I pocketed the bag of weed. It was nearly black, and it smelled like all outdoors. One whiff was enough to intoxicate me for precisely fifteen seconds, at least that's what Juba said. I never did smoke it, though. I put it in my basement in a briefcase where I kept things I wanted no one to find. After a while I forgot the code and couldn't even get back into the briefcase if I wanted to. Juba and I stayed in touch, but I never saw him again. I offered him words, phrases, and critiques on his translation of the Bible by mail. Sometimes he'd send me weed as payment, and I always threw it away. As I walked from his house that evening, I had no idea what to make of the afternoon.
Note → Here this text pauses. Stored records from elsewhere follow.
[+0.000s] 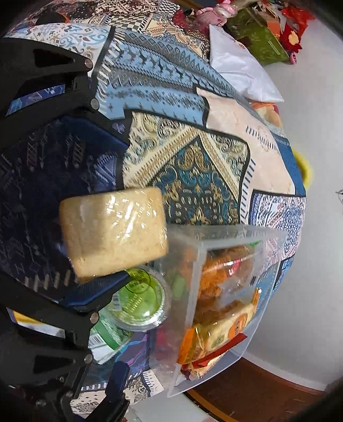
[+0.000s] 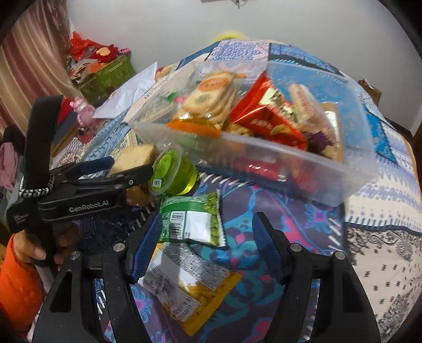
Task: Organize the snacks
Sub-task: 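Grasp the square bread loaf with the left gripper while the right grasps the green snack bag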
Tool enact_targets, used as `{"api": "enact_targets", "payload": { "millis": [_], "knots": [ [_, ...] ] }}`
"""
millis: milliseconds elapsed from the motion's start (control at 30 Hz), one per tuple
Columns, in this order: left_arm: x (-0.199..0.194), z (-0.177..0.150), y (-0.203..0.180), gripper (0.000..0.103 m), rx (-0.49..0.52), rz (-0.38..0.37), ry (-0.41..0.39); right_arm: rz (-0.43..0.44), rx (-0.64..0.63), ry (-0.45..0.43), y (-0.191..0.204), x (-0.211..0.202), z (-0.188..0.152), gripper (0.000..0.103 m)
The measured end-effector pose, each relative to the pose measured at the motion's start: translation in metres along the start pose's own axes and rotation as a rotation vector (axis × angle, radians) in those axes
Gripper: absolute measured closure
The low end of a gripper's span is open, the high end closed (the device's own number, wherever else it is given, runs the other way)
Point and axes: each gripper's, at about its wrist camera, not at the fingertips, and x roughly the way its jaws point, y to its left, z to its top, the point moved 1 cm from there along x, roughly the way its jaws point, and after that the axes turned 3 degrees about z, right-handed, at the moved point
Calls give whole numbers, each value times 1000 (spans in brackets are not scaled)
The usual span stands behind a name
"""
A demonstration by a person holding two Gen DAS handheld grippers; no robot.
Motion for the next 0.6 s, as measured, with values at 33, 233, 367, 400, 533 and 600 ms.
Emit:
{"api": "enact_targets", "payload": {
  "millis": [33, 233, 367, 400, 533, 600],
  "knots": [
    [0, -1, 2, 11, 3, 7, 3, 2, -4, 7, 1, 3, 0, 36],
    [6, -14, 16, 12, 33, 48, 29, -4, -41, 54, 12, 21, 1, 36],
    [6, -8, 16, 12, 24, 29, 16, -24, -73, 77, 16, 29, 3, 33],
    [7, -5, 15, 12, 23, 26, 11, -28, -78, 80, 18, 30, 3, 33],
    [12, 5, 8, 12, 37, 14, -7, -27, -68, 75, 15, 33, 4, 36],
    [18, 7, 5, 20, 35, -9, 12, -27, -62, 68, 14, 31, 3, 39]
  ]
}}
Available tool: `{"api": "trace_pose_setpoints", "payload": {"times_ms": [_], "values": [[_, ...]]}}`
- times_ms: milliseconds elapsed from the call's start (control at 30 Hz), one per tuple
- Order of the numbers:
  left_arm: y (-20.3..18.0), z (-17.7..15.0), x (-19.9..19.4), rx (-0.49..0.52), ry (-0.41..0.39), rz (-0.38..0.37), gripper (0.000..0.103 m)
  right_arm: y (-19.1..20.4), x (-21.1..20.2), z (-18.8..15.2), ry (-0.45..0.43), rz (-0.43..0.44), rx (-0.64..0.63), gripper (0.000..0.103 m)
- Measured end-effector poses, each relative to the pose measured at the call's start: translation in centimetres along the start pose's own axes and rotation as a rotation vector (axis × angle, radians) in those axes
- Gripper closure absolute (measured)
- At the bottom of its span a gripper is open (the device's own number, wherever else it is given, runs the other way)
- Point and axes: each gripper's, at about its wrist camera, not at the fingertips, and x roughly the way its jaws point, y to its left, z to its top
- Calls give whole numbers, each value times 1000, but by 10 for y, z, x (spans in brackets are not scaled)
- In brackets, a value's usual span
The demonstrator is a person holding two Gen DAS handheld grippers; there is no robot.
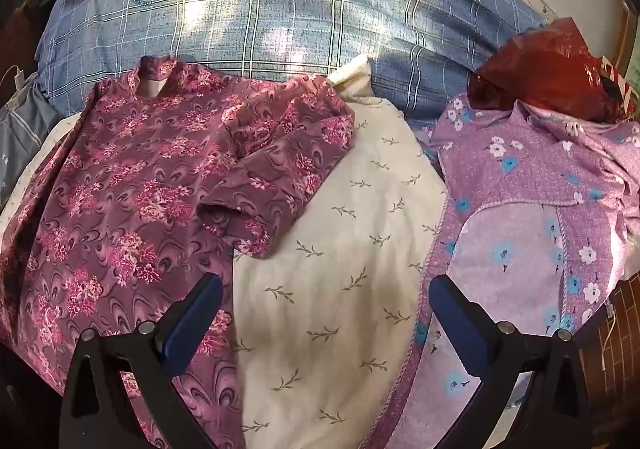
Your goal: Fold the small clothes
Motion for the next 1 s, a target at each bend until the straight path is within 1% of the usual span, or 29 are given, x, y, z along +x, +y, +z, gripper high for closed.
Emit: {"api": "trace_pose_setpoints", "payload": {"times_ms": [67,267,600,800,1000], "values": [[0,-1,-1,-2,-3,-11,0,-1,2,-1,13,10,5,1],[-1,1,0,16,-1,-17,0,-2,5,-1,26,-9,1,0],[3,15,-3,3,-23,-29,0,1,11,5,35,-10,-1,0],[-3,28,4,-27,-14,-54,0,1,15,8,36,-5,27,1],[-12,34,7,-16,-15,-62,0,1,17,8,41,-12,24,0]]}}
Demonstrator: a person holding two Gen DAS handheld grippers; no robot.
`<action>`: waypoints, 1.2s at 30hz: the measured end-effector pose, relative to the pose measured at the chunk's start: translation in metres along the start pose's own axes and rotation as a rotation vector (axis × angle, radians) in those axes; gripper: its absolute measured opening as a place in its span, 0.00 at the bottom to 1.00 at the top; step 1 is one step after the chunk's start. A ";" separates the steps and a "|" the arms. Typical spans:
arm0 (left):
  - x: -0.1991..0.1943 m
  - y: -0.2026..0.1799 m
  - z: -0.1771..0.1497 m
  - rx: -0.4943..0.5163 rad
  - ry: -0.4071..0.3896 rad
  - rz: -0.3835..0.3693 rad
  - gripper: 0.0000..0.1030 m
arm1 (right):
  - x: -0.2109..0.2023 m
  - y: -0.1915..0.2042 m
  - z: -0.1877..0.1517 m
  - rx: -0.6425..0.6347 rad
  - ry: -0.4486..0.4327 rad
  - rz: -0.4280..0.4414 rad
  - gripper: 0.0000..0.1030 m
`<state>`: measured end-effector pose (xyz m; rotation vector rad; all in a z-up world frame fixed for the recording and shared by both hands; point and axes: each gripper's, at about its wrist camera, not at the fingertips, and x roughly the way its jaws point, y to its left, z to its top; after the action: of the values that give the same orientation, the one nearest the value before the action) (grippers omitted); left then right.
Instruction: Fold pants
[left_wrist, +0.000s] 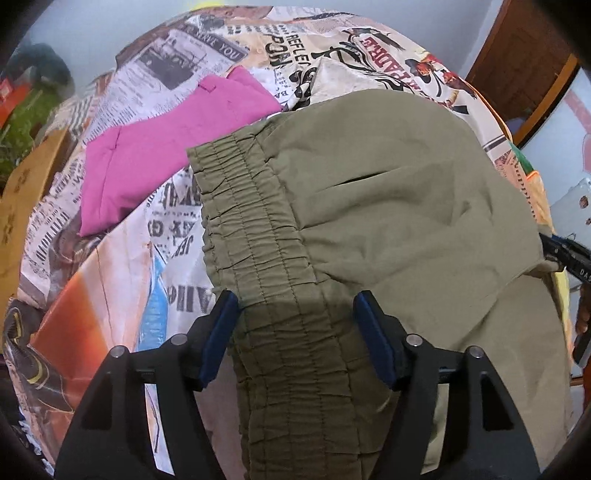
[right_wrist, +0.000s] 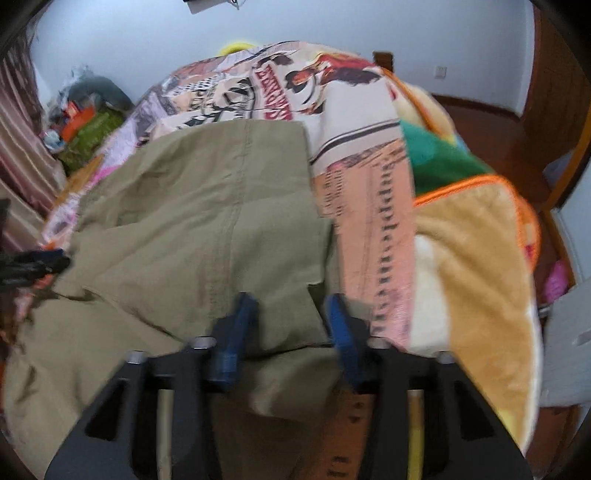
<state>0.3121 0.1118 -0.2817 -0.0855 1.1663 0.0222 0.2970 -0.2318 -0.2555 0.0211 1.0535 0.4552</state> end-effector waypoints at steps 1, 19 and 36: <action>0.000 -0.002 -0.001 0.009 -0.006 0.012 0.62 | -0.001 0.003 -0.001 -0.021 -0.009 -0.002 0.19; -0.005 -0.005 -0.009 0.025 -0.071 0.133 0.50 | -0.036 0.031 0.014 -0.174 -0.162 -0.129 0.10; -0.010 0.005 -0.001 0.023 -0.019 0.090 0.65 | -0.031 0.008 0.016 -0.054 -0.036 -0.171 0.49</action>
<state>0.3068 0.1167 -0.2737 -0.0122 1.1503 0.0885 0.2947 -0.2328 -0.2199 -0.1074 0.9985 0.3266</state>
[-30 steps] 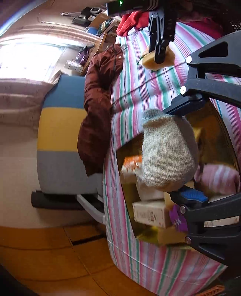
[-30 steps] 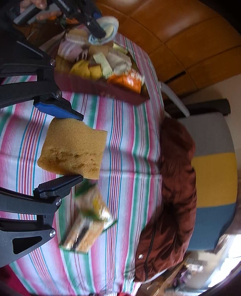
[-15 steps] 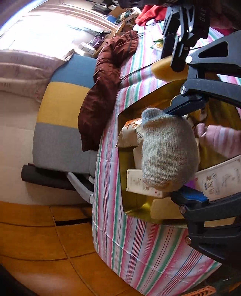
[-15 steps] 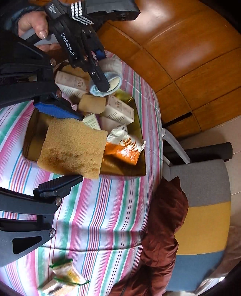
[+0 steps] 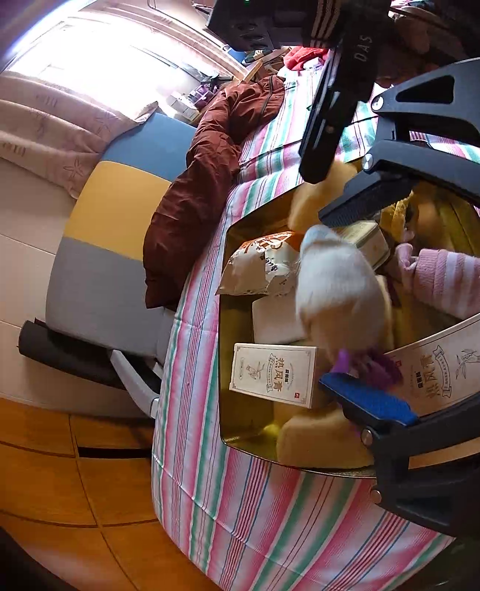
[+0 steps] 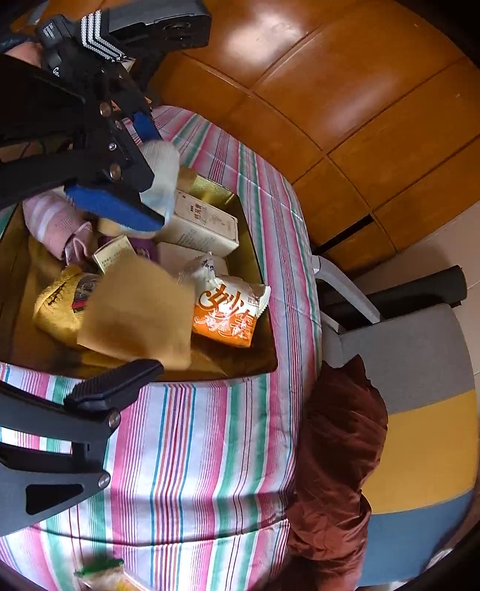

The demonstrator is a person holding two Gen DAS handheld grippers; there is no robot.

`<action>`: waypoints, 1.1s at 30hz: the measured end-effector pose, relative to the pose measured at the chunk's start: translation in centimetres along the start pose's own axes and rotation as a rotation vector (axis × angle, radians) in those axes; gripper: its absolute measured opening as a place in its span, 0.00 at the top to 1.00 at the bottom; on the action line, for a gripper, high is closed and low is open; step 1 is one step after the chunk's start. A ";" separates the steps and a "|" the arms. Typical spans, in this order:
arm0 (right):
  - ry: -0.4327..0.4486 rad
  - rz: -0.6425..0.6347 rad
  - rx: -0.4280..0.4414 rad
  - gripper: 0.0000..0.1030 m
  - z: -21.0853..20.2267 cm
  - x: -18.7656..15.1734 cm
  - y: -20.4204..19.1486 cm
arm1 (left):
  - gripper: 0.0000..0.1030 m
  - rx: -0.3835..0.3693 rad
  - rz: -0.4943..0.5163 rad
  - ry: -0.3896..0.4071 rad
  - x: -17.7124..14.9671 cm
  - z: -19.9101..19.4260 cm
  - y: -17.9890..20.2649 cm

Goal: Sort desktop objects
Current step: 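Release the sponge and sock into the tray, then move both grippers from the tray to the two cracker packs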

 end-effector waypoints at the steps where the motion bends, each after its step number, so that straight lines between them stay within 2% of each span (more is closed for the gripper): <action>1: -0.002 0.000 0.002 0.25 0.0 0.0 0.1 | 0.19 0.001 -0.005 0.006 0.1 -0.2 -0.1; 8: -0.013 0.002 -0.002 0.25 -0.5 -1.0 0.1 | 0.19 0.071 0.009 0.068 0.2 -2.2 -1.0; 15: -0.021 -0.053 -0.047 0.24 -2.4 -2.6 0.1 | 0.19 0.108 0.088 0.107 -0.2 -3.8 1.0; 23: -0.036 -0.042 -0.110 0.22 -5.0 -4.2 3.1 | 0.20 0.084 0.138 0.125 -0.6 -4.7 4.1; 33: -0.040 0.004 -0.221 0.22 -9.3 -5.0 9.7 | 0.20 0.019 0.236 0.107 -1.8 -4.4 9.2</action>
Point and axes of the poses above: each gripper's, at about its wrist camera, not at the fingertips, and z roughly the way its jaws point, y to its right, x to its top, the point moved 8 cm from there along z, roughly the way its jaws point, and after that the axes turned 10 degrees about -z, right-handed, at the moved point
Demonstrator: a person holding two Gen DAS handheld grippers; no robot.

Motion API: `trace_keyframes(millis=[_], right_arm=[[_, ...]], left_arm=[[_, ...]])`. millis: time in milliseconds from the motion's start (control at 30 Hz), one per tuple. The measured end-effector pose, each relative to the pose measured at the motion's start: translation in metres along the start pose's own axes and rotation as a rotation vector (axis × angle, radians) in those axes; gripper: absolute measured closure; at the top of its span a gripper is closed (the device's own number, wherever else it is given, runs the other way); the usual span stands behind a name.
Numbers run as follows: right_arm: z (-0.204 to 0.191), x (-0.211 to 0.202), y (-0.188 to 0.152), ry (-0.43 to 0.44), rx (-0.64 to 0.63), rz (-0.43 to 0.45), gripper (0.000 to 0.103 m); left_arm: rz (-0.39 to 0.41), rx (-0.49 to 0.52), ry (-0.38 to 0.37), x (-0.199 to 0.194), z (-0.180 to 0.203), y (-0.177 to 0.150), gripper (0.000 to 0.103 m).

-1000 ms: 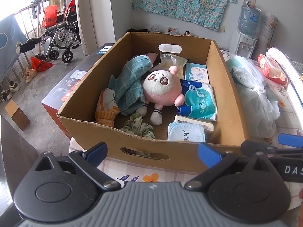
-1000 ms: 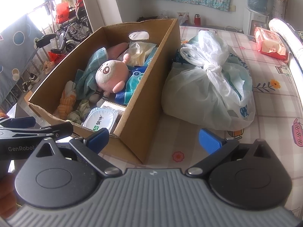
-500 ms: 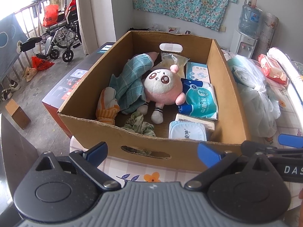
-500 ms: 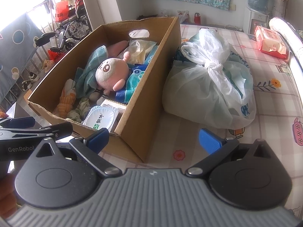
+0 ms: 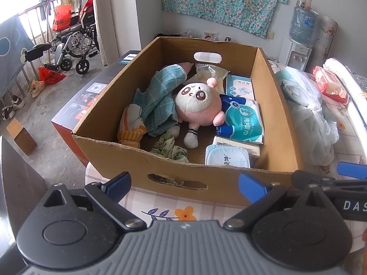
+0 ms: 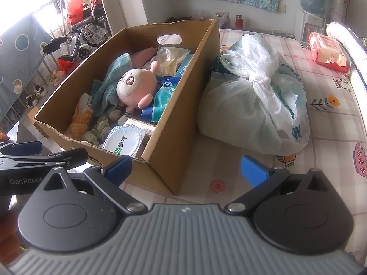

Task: Organize soft objects

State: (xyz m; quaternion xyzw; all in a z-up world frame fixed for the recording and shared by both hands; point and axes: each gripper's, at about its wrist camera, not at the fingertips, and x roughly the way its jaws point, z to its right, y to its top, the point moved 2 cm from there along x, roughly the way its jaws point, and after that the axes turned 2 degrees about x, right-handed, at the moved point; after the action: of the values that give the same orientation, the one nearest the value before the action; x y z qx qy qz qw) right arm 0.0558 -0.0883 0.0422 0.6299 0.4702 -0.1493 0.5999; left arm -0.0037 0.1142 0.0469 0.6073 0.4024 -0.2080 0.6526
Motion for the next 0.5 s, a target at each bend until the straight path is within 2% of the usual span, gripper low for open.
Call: trace_keyframes(millis=[500], right_arm=[[0.0044, -0.0026, -0.0050, -0.006, 0.013, -0.013, 0.001]], left_arm=[[-0.015, 0.001, -0.013, -0.0015, 0.0055, -0.0044, 0.002]])
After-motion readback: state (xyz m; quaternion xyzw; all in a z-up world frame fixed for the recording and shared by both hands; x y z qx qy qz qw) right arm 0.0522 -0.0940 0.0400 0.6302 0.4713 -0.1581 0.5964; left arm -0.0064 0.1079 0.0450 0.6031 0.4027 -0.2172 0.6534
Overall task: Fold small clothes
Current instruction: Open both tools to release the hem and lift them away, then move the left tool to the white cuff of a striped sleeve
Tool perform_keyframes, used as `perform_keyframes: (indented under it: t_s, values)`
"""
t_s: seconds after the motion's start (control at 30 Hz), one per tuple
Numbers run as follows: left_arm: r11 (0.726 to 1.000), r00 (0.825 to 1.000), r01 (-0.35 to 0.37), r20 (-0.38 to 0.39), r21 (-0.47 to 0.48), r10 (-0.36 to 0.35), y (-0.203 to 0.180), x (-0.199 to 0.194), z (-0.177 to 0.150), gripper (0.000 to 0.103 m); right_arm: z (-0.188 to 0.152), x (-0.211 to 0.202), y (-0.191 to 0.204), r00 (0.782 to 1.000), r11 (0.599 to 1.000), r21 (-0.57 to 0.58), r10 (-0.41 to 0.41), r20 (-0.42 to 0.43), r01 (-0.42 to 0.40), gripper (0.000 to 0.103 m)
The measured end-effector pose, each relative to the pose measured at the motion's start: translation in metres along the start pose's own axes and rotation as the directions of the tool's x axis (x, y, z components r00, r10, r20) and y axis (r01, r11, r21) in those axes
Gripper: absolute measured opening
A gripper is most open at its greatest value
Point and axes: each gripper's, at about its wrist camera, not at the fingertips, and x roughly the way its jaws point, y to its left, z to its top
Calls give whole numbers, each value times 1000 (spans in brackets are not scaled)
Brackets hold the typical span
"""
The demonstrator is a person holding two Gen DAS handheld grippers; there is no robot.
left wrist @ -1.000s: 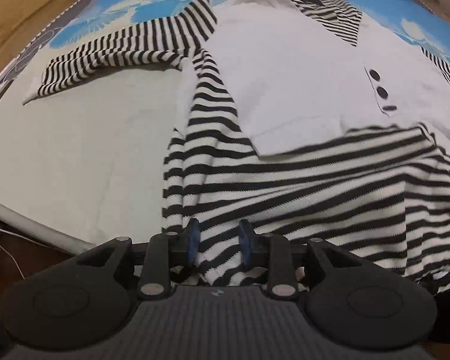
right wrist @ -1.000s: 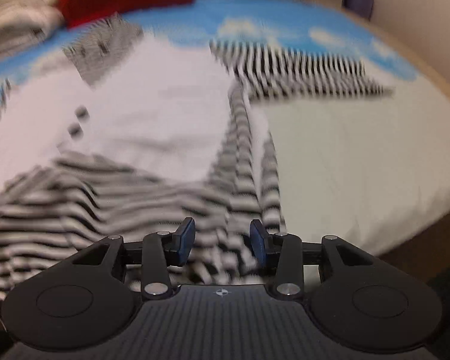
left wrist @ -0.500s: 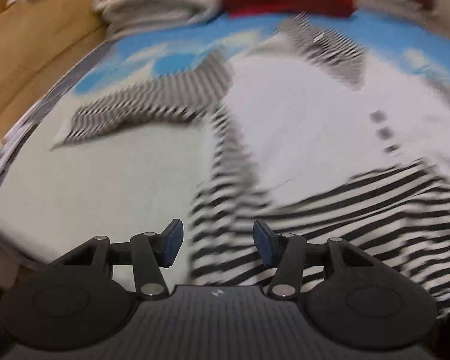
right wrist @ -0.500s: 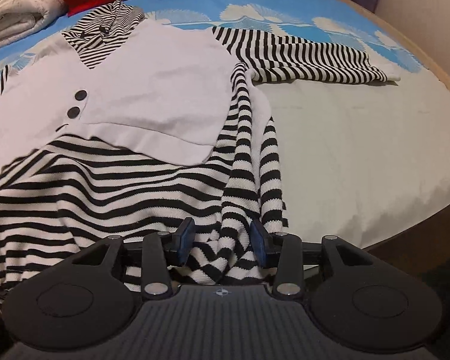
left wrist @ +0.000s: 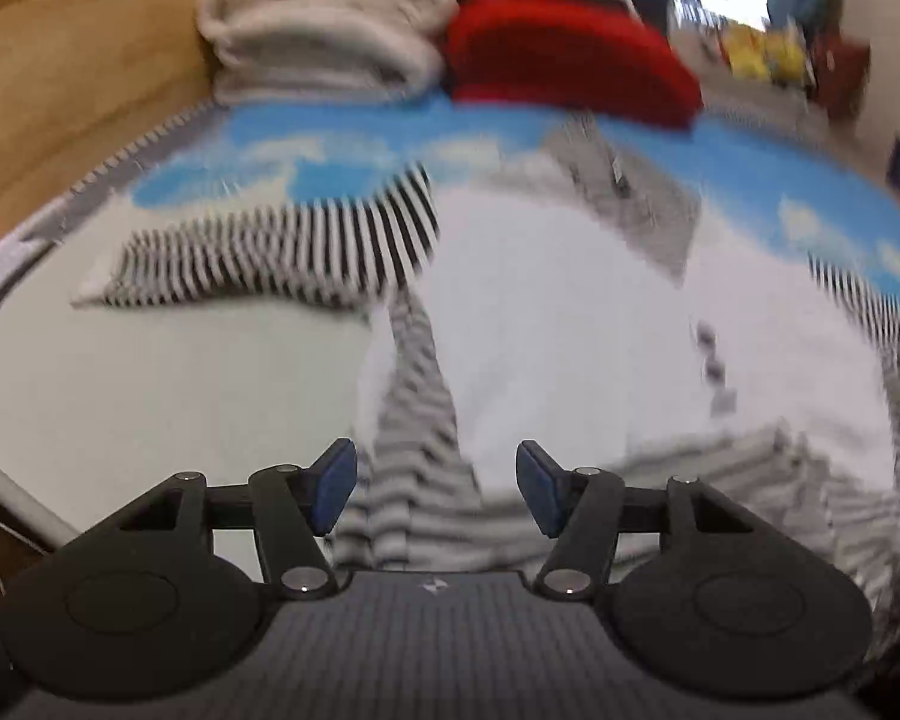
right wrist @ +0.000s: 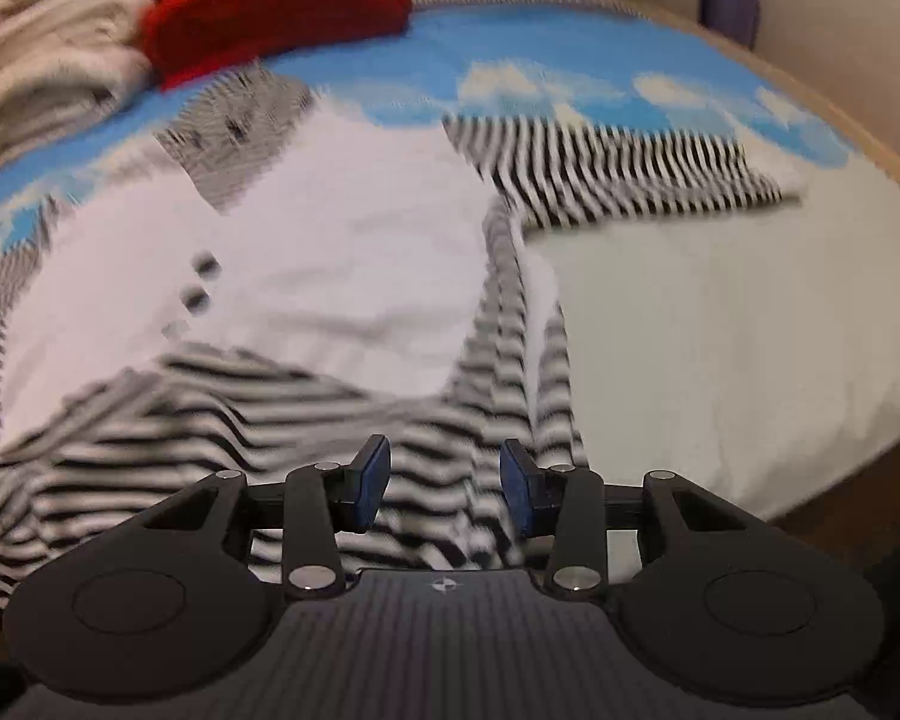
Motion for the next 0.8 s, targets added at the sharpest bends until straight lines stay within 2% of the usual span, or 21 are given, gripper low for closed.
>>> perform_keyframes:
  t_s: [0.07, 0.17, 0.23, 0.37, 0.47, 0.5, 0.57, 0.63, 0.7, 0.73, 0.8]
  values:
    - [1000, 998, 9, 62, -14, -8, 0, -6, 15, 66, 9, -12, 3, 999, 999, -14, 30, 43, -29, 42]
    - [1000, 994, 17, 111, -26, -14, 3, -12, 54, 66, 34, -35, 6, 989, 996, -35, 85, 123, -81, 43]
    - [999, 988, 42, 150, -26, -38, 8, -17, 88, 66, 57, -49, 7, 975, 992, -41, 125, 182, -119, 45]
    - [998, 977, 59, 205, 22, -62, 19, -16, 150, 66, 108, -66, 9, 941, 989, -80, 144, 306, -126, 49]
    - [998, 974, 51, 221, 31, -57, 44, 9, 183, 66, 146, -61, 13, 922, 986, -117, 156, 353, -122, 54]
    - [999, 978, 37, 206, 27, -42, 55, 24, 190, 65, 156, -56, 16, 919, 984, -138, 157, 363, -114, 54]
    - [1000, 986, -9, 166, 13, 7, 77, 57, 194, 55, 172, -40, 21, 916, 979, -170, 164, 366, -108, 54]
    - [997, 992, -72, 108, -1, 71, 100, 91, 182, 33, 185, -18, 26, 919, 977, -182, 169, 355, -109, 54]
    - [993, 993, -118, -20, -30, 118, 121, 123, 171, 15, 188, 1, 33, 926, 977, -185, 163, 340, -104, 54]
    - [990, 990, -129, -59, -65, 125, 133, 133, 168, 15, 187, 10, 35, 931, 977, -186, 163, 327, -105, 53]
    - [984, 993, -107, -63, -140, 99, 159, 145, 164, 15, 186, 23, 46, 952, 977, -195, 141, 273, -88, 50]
When I got onto the bus to Cross River, I sat next to a man from the Southside who spoke to me about his life. His accent was thick, so at times I got lost, but when I was engaged I felt transported to his childhood. As the bus crossed the bridge from Port Yooga into Cross River he said, I know who you are.

Who am I?

He leaned in and whispered, You that dude they call Juba.

I shook my head and smirked a bit. I'm not Juba, I said. I'm not him at all.

It's okay, he said. I ain't a yauper. I can keep it to myself, my nig-nig.

The man pulled out a piece of paper and wrote down some words and phrases. They were things a Cross Riverian might say. He nodded and crinkled the paper into my palm and I accepted it, folding it away in my left breast pocket.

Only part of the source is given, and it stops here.